**PROBLEM DETAILS**
Go to the line below containing "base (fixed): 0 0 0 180" and print exactly from there through the line containing "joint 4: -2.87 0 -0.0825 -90", both included. Print nothing else.

── PROVIDED DATA

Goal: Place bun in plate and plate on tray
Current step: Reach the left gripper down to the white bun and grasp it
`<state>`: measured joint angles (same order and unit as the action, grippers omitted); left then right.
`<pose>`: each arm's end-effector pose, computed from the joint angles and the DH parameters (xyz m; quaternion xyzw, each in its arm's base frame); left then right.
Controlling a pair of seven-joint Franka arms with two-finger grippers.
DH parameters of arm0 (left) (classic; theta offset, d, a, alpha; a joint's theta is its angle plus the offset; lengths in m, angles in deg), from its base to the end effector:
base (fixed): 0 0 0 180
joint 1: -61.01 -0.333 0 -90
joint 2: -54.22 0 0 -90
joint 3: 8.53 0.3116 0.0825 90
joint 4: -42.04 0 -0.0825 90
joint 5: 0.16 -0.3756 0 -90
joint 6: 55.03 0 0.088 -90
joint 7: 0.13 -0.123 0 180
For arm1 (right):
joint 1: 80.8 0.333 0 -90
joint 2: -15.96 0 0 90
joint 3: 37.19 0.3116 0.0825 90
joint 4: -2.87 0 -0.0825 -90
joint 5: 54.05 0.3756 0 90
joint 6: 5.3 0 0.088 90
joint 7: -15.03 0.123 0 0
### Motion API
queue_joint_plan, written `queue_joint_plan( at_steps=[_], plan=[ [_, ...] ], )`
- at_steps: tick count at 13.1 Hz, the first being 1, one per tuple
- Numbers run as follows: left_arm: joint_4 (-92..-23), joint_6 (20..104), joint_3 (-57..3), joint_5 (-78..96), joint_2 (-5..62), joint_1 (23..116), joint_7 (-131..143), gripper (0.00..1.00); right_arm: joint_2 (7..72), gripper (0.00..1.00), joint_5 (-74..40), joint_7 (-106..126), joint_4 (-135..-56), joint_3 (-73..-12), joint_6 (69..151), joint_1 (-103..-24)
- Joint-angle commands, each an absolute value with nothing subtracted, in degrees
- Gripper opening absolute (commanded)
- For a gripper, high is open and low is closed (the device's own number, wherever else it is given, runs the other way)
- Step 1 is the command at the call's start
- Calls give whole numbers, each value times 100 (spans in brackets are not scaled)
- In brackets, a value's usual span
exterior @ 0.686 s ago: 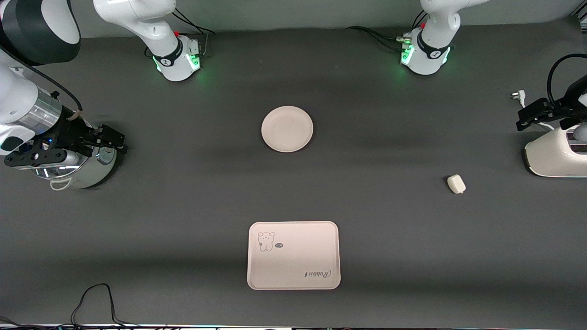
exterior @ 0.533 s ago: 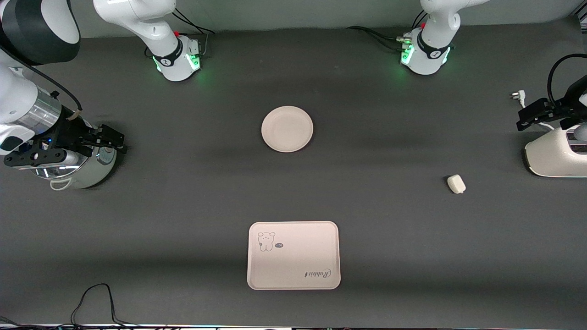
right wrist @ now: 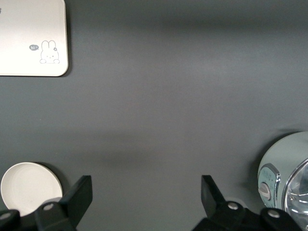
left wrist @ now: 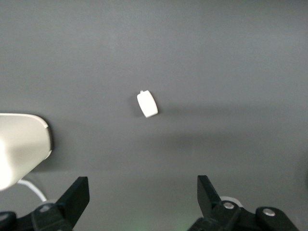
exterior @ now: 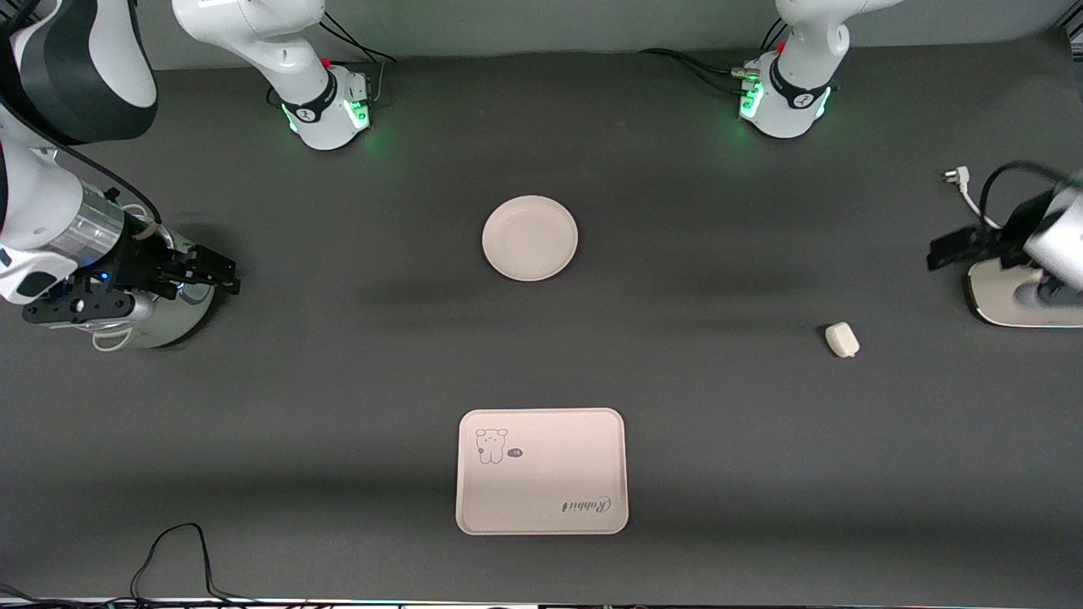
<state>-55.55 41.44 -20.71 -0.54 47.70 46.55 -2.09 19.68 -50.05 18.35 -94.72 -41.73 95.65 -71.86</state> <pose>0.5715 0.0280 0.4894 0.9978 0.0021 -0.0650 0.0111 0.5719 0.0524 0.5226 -0.9995 -0.0028 0.0051 0.0314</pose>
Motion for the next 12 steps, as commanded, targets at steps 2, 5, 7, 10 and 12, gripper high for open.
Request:
queue_joint_plan(
  at_steps=[2,5,7,10,12],
  plan=[
    [-6813,5873,-2066,-261,4508,4642,127,100,2430,100,-5053,1731,-8935,-4184,9516,-7289],
    [-7992,7421,-2057,-314,4438,4659,776,100,2571,100,-5044,1827,-8678,-4184,9454,-7280],
    [-8486,8195,-2057,-376,4307,4642,901,100,2711,100,-5053,1784,-8678,-4184,9454,-7280],
    [-8681,8936,-2031,-385,3842,4616,927,99,2862,100,-5053,1749,-8687,-4272,9445,-7464],
    [-8725,9226,-1987,-385,3595,4616,954,99,2879,100,-5044,1766,-8634,-4290,9463,-7552]
  ],
)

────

**TASK ANSWER**
base (fixed): 0 0 0 180
joint 1: -61.01 -0.333 0 -90
joint 2: -54.22 0 0 -90
joint 3: 8.53 0.3116 0.0825 90
joint 4: -42.04 0 -0.0825 90
joint 5: 0.16 -0.3756 0 -90
joint 6: 55.03 0 0.088 -90
joint 7: 0.13 -0.123 0 180
For arm1 (right):
joint 1: 80.8 0.333 0 -90
joint 2: -15.96 0 0 90
joint 3: 37.19 0.3116 0.0825 90
joint 4: -2.87 0 -0.0825 -90

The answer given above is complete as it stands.